▶ Exercise
Could you give the listing again exactly, without its pictures?

▶ Data extract
☆ ☆ ☆ ☆

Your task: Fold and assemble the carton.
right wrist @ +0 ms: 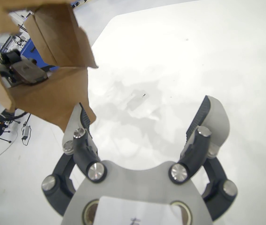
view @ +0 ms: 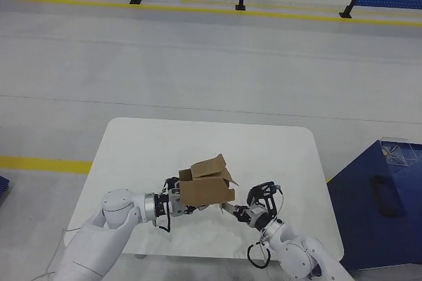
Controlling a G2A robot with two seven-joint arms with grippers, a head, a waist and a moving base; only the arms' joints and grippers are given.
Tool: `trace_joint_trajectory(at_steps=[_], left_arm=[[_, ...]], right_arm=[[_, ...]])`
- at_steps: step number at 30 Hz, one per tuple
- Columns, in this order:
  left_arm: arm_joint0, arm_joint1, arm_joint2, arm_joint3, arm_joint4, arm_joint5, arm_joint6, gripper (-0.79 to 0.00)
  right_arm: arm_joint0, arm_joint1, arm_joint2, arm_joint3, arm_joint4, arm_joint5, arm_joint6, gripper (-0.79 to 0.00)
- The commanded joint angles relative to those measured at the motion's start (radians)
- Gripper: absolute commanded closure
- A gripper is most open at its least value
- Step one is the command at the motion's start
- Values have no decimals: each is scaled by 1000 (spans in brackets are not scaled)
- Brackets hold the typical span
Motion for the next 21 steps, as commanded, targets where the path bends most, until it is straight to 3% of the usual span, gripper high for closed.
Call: trace_joint_trajectory(at_steps=[1, 12, 21], left_arm=[[-1, -1, 3, 2, -2, -1, 1, 0], [-5, 0, 10, 34, 2, 5, 0, 0], [7, -1, 17, 25, -6, 7, 28, 0]], right_arm=[[2, -3, -8, 2, -4, -3, -19, -785], [-42, 1, 102, -44, 41, -42, -99, -785], [-115, 7, 129, -141, -4, -65, -67, -785]])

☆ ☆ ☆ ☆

▶ Task response
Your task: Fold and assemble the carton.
right wrist @ +0 ms: 
view @ +0 ms: 
Controlling a G2A robot with two seven-joint arms with grippers, a head, a waist and a moving base; only the arms' joints and grippers are given.
Tool: `trace_joint_trajectory(at_steps=[_], left_arm=[[_, ...]], right_arm=[[_, ...]])`
- at_steps: step number at 30 Hz, one per tuple
- Columns, in this order:
  left_arm: arm_joint0, arm_joint1, arm_joint2, arm_joint3, arm_joint4, arm_joint5, arm_joint6, gripper (-0.79 to 0.00)
  right_arm: arm_joint0, arm_joint1, arm_joint2, arm_joint3, arm_joint4, arm_joint5, arm_joint6, gripper (-0.79 to 0.00)
- The commanded joint angles relative to those measured at the motion's start (radians)
- Gripper: absolute commanded closure
- A gripper is most open at its least value
- Step one is the command at the motion's start
- Values have no decimals: each is scaled by 1000 (spans in brackets are not scaled)
- Brackets hold the typical span
Motion for the next 21 steps, as commanded, targets where the path bends most, until it is straight to 3% of the usual span, gripper high for closed.
Call: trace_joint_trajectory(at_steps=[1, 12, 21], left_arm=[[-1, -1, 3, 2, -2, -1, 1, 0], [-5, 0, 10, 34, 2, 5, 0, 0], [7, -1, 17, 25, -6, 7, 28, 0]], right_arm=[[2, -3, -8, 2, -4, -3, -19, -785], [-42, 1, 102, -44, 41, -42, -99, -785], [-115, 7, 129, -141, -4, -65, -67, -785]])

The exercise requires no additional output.